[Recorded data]
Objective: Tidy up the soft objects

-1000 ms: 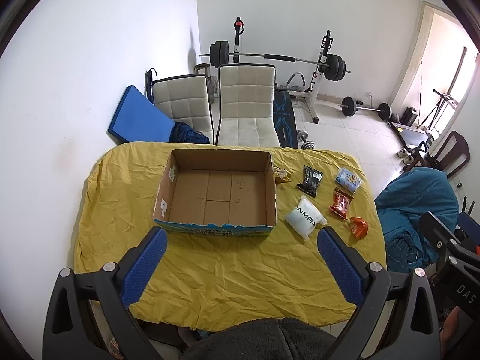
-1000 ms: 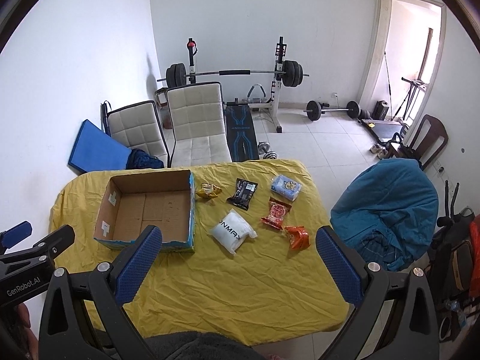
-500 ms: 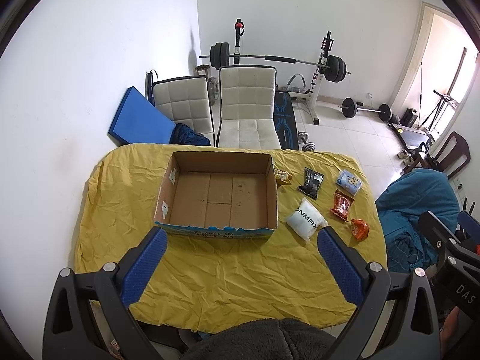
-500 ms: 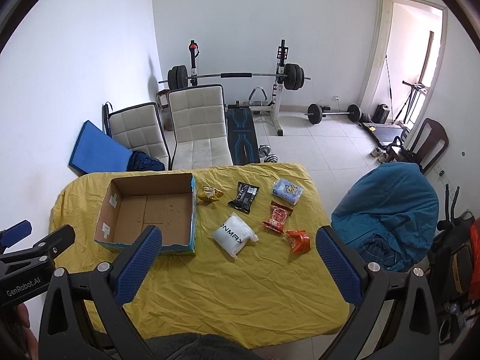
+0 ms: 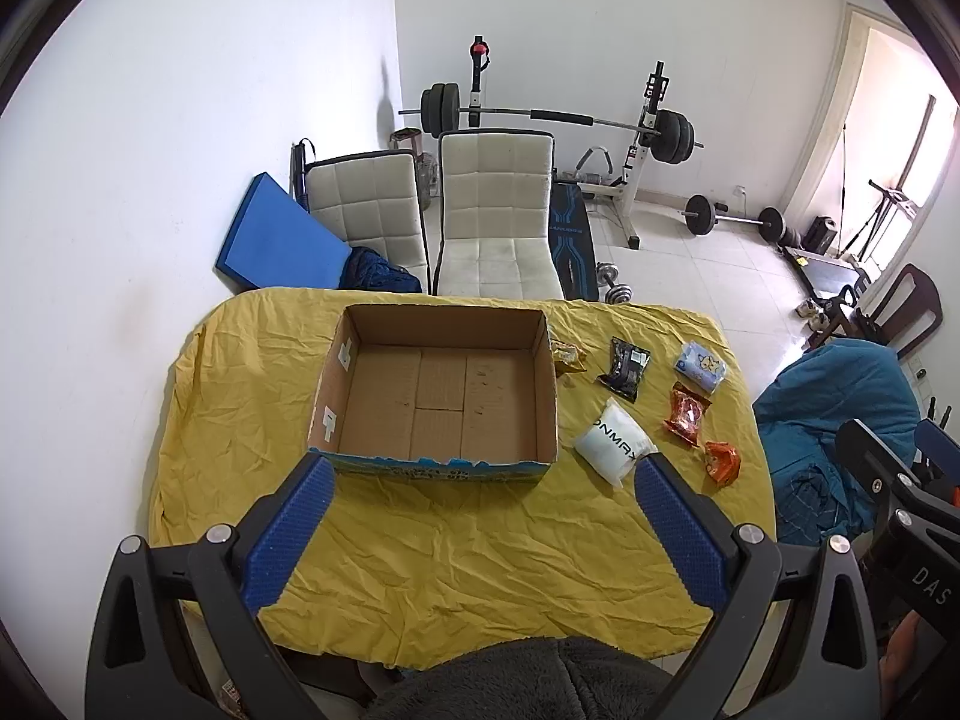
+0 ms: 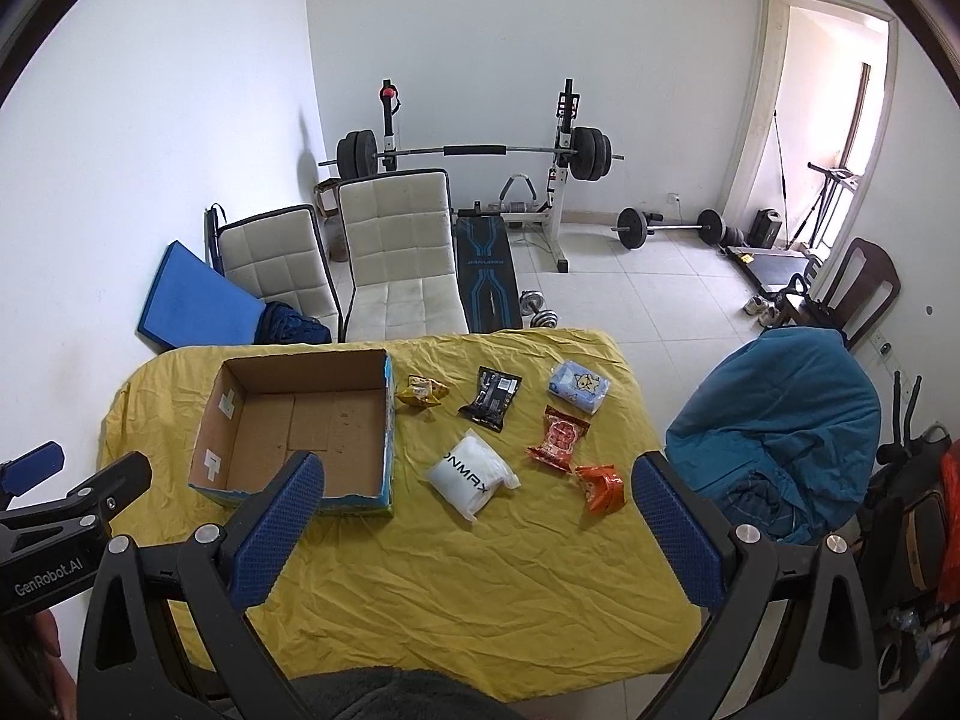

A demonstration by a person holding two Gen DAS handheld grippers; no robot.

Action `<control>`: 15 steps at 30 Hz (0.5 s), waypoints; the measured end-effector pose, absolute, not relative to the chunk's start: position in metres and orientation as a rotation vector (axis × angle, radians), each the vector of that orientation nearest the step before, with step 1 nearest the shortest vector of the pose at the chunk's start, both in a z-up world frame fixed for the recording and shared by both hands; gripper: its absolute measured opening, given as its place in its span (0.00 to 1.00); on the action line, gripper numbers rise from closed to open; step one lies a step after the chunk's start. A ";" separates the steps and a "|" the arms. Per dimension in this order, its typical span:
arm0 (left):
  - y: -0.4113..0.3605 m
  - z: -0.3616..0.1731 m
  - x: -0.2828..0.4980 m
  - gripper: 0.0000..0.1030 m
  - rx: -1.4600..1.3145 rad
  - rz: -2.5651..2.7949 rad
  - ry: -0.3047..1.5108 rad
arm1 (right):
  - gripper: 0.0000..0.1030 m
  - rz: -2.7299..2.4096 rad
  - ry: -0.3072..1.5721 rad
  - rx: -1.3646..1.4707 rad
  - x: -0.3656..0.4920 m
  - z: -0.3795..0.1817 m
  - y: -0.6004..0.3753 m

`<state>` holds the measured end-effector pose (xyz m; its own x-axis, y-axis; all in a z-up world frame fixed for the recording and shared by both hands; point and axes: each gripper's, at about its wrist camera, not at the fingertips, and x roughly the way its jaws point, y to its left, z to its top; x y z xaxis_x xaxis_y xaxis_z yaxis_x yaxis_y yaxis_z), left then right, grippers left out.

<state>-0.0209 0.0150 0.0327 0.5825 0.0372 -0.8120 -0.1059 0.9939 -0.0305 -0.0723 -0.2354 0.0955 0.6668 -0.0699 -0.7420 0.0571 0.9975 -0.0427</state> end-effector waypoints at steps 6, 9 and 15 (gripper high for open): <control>0.017 0.029 -0.006 1.00 -0.075 0.083 0.964 | 1.00 -0.068 0.842 -0.015 -0.061 0.097 -0.232; 0.017 0.026 0.001 1.00 -0.079 0.082 0.975 | 1.00 -0.067 0.847 -0.010 -0.055 0.097 -0.233; 0.008 0.016 0.022 1.00 -0.080 0.067 0.993 | 1.00 -0.070 0.873 0.015 -0.032 0.086 -0.245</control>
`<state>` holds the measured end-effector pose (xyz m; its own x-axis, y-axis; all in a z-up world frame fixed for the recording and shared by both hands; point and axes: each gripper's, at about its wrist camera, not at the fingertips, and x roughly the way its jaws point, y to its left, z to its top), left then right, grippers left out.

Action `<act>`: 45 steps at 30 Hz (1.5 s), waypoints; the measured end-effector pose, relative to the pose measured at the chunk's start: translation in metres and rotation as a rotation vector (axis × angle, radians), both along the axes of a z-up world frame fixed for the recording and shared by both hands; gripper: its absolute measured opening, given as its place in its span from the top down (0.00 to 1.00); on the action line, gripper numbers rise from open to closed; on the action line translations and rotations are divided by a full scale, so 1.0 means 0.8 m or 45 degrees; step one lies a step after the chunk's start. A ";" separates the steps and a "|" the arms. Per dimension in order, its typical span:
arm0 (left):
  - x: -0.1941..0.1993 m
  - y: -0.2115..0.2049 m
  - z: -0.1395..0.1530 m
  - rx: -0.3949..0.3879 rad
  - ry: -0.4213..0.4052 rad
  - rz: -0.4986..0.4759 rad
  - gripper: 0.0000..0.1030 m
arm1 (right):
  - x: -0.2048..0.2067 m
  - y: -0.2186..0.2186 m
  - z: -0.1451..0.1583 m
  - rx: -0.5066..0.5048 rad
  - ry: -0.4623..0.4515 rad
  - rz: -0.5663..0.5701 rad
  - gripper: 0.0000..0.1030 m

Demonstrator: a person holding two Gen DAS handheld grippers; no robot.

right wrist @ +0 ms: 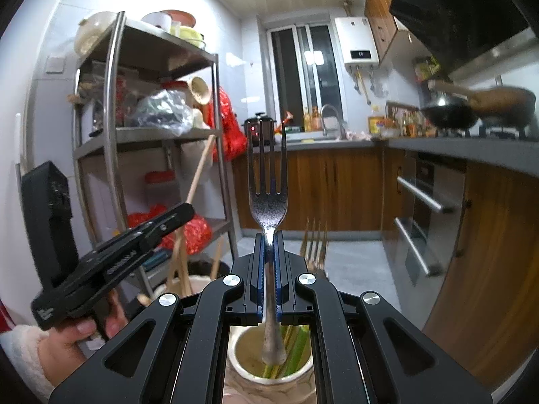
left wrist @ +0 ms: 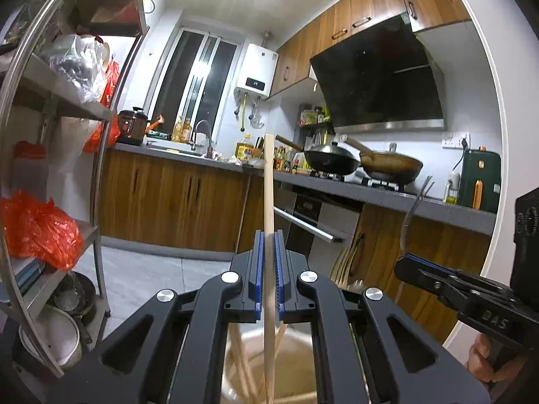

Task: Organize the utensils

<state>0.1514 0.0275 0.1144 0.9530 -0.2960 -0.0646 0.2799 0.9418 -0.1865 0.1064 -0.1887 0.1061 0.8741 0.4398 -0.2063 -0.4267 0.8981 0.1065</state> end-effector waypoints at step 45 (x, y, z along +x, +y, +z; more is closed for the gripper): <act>-0.121 0.013 -0.081 0.263 0.218 0.053 0.45 | -0.086 -0.028 -0.101 -0.123 0.156 -0.108 0.39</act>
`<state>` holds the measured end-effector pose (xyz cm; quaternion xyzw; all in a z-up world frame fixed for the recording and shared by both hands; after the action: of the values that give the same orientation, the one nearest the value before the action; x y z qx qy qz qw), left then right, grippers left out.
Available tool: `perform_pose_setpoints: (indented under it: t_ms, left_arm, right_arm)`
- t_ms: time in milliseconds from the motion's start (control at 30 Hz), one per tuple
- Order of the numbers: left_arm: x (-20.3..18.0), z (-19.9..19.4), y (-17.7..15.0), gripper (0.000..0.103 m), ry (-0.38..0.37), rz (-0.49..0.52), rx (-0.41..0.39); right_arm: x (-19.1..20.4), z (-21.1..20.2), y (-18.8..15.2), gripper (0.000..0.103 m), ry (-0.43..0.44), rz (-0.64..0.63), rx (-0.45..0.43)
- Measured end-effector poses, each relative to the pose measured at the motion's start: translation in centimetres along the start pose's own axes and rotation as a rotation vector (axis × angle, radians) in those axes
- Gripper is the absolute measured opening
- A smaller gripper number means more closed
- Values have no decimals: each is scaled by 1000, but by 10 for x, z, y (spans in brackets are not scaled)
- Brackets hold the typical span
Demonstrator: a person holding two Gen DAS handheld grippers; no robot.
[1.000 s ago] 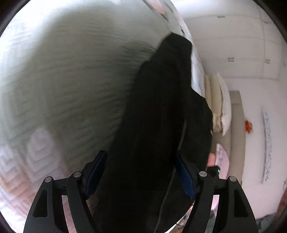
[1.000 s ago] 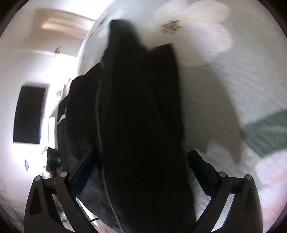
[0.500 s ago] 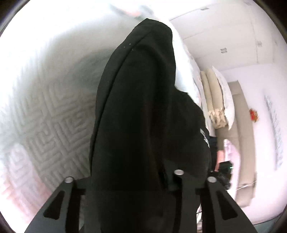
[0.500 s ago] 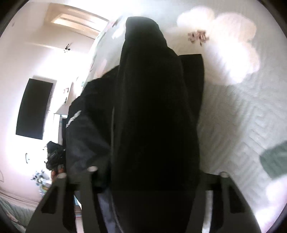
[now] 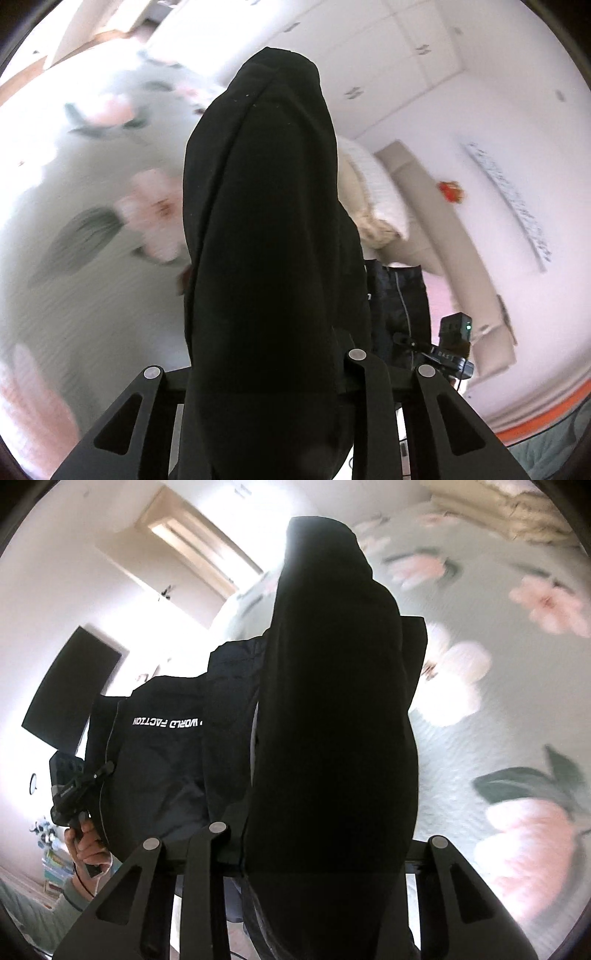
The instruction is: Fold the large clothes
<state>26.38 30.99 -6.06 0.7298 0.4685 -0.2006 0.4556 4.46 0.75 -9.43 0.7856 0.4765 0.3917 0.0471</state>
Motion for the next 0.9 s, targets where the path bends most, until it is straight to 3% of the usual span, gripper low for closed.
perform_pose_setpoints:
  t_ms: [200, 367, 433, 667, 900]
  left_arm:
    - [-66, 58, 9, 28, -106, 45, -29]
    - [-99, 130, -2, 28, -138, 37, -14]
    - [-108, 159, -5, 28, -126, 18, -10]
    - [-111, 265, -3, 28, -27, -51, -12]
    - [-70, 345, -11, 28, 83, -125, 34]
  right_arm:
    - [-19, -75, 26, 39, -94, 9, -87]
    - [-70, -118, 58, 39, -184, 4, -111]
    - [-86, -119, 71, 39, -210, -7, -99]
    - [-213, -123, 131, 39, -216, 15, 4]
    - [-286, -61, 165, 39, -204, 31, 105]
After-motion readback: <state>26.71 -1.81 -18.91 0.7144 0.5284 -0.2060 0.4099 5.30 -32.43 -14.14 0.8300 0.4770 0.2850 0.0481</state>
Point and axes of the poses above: each gripper's, at about its wrist camera, not at the fingertips, and z roughly the way its jaws point, x to its left, y to its top, the point moved 7 cm from there along z, roughly the way its jaws point, and after that the axes turned 1 degree about x, right-handed, at the moved point
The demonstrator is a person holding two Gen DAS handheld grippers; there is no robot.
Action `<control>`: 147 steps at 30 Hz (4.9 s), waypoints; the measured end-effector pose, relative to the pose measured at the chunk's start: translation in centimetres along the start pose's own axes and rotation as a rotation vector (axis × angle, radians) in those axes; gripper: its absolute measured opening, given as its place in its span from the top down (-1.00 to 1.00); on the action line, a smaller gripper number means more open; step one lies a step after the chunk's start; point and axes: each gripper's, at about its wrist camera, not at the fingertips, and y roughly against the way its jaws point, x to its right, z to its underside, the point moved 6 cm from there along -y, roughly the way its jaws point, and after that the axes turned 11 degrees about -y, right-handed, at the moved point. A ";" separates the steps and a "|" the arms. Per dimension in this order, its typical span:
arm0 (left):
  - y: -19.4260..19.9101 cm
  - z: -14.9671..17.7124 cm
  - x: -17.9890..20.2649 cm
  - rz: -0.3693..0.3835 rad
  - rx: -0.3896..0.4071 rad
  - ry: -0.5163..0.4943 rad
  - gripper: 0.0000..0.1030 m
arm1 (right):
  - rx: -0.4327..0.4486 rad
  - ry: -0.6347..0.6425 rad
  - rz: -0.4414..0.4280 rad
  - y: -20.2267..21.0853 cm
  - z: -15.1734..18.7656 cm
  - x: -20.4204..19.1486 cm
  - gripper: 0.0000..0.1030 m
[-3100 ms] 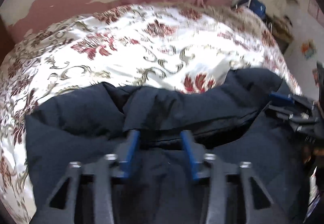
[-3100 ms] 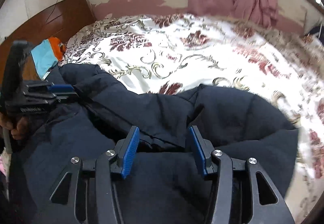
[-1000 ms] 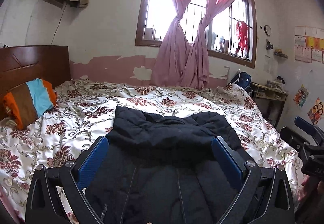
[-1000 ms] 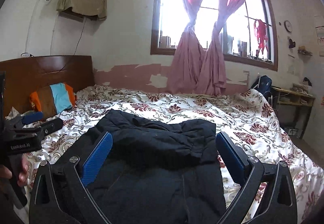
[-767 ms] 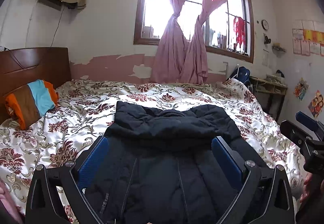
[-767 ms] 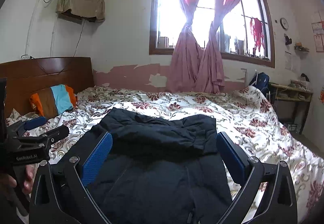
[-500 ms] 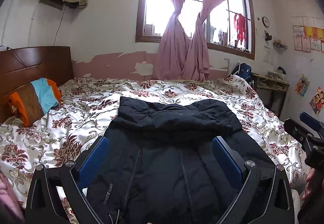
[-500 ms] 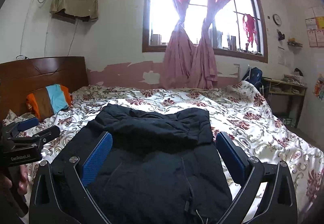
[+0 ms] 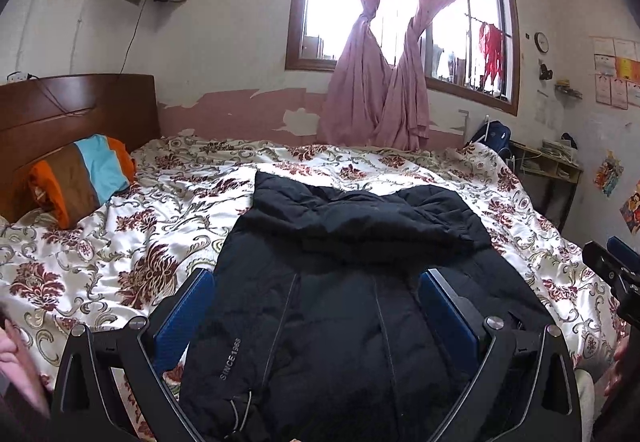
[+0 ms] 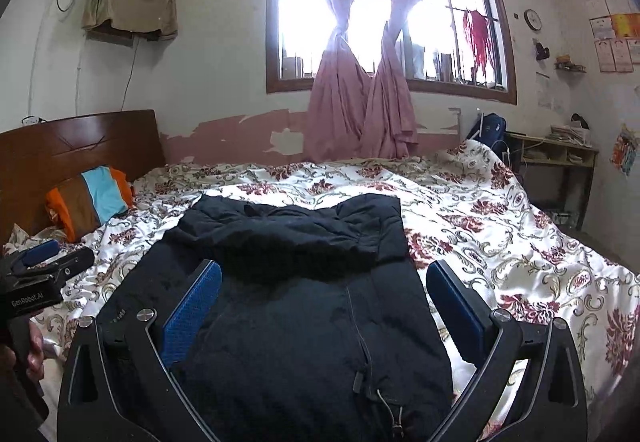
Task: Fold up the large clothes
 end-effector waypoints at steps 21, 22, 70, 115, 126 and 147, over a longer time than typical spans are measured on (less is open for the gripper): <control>-0.4 6.4 -0.7 0.044 -0.166 -0.040 -0.99 | -0.186 0.072 -0.006 -0.6 6.3 1.2 -0.95; -0.4 6.6 -0.7 0.056 -0.175 -0.050 -0.99 | -0.193 0.078 -0.010 -0.6 6.5 1.2 -0.95; -1.1 18.6 3.9 0.151 -0.452 -0.470 -0.99 | -0.570 0.693 0.105 -2.2 21.5 -1.6 -0.96; -1.6 17.8 2.3 -0.274 -0.322 -0.692 -0.63 | -0.272 0.388 0.079 -0.4 14.7 -0.5 -0.95; -0.4 16.6 2.7 -0.194 -0.243 -0.614 -0.59 | -0.214 0.318 -0.060 0.0 11.2 -2.2 0.01; -0.5 11.4 1.3 -0.202 -0.204 -0.431 0.79 | -0.223 0.253 -0.058 -0.1 10.8 -1.9 0.23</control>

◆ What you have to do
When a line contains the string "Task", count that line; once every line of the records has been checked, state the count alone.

◆ Answer to the problem
2